### Brief
Starting with the first line below, reproduce each line exactly until you have included the one bearing "In the picture (131, 78)".
Start of Record set
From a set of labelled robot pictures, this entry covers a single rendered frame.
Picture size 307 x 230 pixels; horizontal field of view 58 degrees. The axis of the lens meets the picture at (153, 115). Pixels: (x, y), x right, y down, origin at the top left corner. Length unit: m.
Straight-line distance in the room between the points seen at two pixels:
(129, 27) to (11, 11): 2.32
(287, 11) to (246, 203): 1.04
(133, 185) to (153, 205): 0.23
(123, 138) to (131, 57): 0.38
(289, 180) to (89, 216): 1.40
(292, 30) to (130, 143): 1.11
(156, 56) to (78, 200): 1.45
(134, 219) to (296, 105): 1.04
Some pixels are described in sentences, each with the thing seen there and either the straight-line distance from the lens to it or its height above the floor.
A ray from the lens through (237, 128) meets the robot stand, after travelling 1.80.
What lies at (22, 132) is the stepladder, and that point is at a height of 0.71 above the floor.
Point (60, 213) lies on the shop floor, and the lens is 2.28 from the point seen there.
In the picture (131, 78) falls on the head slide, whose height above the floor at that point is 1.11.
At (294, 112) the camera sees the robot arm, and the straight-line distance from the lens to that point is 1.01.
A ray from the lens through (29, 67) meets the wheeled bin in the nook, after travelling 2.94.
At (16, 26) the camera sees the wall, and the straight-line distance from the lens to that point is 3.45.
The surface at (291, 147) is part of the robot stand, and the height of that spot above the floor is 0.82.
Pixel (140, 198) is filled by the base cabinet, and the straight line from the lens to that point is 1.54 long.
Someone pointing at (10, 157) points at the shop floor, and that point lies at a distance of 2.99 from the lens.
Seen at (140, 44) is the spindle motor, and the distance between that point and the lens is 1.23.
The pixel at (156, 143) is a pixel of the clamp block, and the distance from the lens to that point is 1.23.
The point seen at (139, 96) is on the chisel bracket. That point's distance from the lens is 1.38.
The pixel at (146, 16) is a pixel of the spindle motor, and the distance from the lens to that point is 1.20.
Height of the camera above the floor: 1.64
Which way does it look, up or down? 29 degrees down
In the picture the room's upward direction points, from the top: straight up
End of Record set
### Completed exercise
From a set of labelled robot pictures, this entry covers a single rendered frame.
Picture size 307 x 230 pixels; horizontal field of view 58 degrees. The axis of the lens meets the picture at (153, 115). Pixels: (x, y), x right, y down, origin at the top left corner. Length unit: m.
Straight-line distance in the room between the points seen at two pixels:
(129, 27) to (11, 11): 2.32
(287, 11) to (246, 203): 1.04
(133, 185) to (153, 205): 0.23
(123, 138) to (131, 57): 0.38
(289, 180) to (89, 216): 1.40
(292, 30) to (130, 143): 1.11
(156, 56) to (78, 200): 1.45
(134, 219) to (296, 105): 1.04
Some pixels are described in sentences, each with the thing seen there and either the straight-line distance from the lens to it or its height above the floor.
A ray from the lens through (237, 128) meets the robot stand, after travelling 1.80.
What lies at (22, 132) is the stepladder, and that point is at a height of 0.71 above the floor.
Point (60, 213) lies on the shop floor, and the lens is 2.28 from the point seen there.
In the picture (131, 78) falls on the head slide, whose height above the floor at that point is 1.11.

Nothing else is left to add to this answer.